Mercedes-Benz's S-Class [MERCEDES-BENZ KOREA]

Mercedes-Benz's S-Class [MERCEDES-BENZ KOREA]

 
If you're already at the top of the game, how do you go higher?
 
This is the question that Mercedes-Benz faces when it comes to its top-of-the-line S-Class sedan, which has long ruled in the luxury business sedan segment.
 
The car has been fully revamped for the first time in eight years and launched in Korea last month. Korea is the model's third-biggest market after China and the United States.
 
The Korea JoongAng Daily recently got behind the wheel of the S 400d 4MATIC model on a 150-kilometer (93-mile) route in Yongin, Gyeonggi and experienced a chauffeur service riding in the back seat of the S 580 4MATIC model on the way back.
 
Here are the takeaways:
 
Mercedes-Benz's seventh generation S-Class [MERCEDES-BENZ KOREA]

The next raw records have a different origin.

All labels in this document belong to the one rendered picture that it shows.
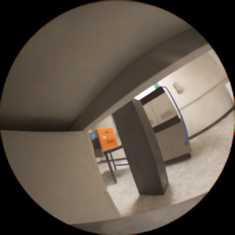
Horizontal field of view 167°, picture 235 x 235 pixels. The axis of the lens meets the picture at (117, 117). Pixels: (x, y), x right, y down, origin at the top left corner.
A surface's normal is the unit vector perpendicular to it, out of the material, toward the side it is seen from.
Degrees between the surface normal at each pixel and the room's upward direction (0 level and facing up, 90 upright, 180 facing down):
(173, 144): 90
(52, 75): 180
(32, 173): 90
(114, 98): 90
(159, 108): 90
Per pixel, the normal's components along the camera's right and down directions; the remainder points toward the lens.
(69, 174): 0.70, -0.44
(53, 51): 0.30, 0.90
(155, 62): -0.65, -0.05
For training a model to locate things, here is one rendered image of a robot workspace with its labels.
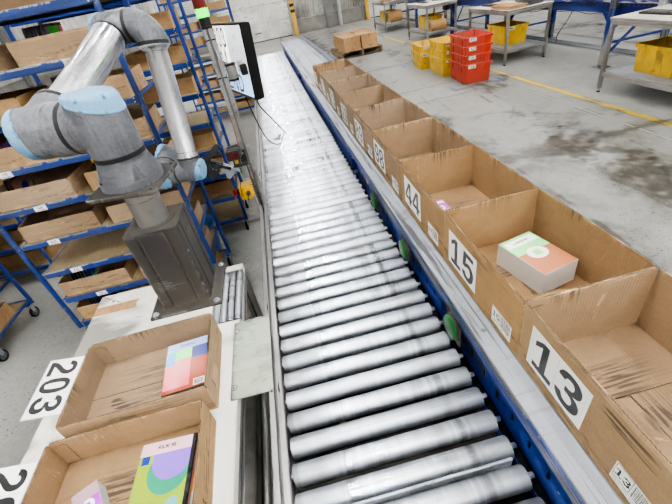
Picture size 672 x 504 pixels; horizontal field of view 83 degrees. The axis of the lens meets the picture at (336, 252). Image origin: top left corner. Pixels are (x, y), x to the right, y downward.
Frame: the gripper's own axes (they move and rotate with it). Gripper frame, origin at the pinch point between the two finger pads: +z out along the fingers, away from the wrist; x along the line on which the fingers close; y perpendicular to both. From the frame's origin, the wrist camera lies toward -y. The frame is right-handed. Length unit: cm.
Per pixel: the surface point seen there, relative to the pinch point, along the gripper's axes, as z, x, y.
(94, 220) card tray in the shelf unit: -67, -33, 53
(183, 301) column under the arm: -12, 62, 42
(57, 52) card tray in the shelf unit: -83, -15, -27
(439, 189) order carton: 72, 62, -23
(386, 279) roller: 53, 82, 11
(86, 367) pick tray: -35, 88, 54
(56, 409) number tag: -37, 103, 56
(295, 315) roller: 24, 84, 29
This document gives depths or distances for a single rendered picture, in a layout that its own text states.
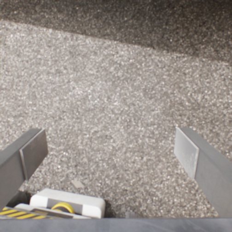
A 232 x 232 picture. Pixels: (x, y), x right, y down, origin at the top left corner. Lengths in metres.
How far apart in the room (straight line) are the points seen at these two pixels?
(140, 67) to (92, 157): 0.44
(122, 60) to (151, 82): 0.16
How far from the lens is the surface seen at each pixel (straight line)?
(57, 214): 0.60
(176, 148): 0.17
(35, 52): 0.95
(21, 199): 0.86
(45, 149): 0.17
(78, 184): 0.79
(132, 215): 0.69
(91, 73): 0.80
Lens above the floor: 0.72
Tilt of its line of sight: 81 degrees down
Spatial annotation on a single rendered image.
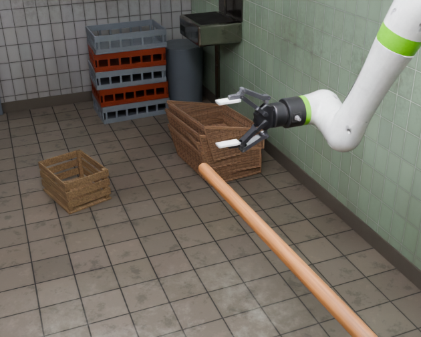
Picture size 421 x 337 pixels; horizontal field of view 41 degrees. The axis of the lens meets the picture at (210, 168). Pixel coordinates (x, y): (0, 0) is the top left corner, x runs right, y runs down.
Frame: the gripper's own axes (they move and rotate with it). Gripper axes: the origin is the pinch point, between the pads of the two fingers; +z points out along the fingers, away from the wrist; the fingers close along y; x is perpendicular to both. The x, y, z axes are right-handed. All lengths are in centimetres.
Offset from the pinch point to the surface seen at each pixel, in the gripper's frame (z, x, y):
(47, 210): 45, 177, 121
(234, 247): -47, 96, 120
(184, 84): -92, 308, 98
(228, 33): -109, 247, 40
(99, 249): 23, 124, 121
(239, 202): 13.4, -43.5, -0.4
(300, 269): 13, -69, 0

Mercedes-Benz's seventh generation S-Class [MERCEDES-BENZ KOREA]

 
Design


It’s hard to notice any significant changes to the frontal look of the car. New cars tend to come with larger grilles and slimmer headlights to look more futuristic, but this S-Class has chosen to stick with its classic looks. 
 
Look a little closer, however, and its headlamps have gotten rounder, resembling the shape of a pebble, and the pointy taillights have lost their point to give the car a milder impression. 
 
Flush door handles have also been installed for the first time on a Mercedes car. 
 
The headlamps also came with what’s called “Digital Lights,” with 2.6 million pixels and 84 LED modules, which is said to enable a more acute and smart distribution of light. Whether that's true or not is hard to verify as the car was available to test drive in the middle of the day. 
 
Second-generation MBUX system on Mercedes-Benz's seventh generation S-Class [JIN EUN-SOO]

Second-generation MBUX system on Mercedes-Benz's seventh generation S-Class [JIN EUN-SOO]

  
Digitization


The exterior design may not have changed much, but the software has gone through a complete makeover. 
 
What's most intriguing is the 3-D digital cluster. Through an infrared camera installed in the cluster, the 3-D visuals work no matter what you are looking at. It can also be turned off if it makes you dizzy. 
 
With the help of seven cameras, 12 ultrasonic sensors and four radar sensors installed on the outside of the vehicle, the 3-D digital cluster reproduces the traffic surrounding the car. It even recognizes whether it is a truck or a sedan passing by. 
 
The second-generation MBUX (Mercedes-Benz User Experience) infotainment system allows everything to be controlled via a touch screen, but climate control button locations are fixed at the bottom of the screen for easier control. The MBUX apparently comes with upgraded voice-recognition systems, but they didn’t work properly during the test drive session. Neither shouting nor slowly spelling out words seemed to work for the system. 
 
According to the carmaker, the updated active brake system can now recognize passing bicycles in addition to pedestrians and cars. 
 
The 3-D digital cluster installed on Mercedes-Benz's seventh generation S-Class [JIN EUN-SOO]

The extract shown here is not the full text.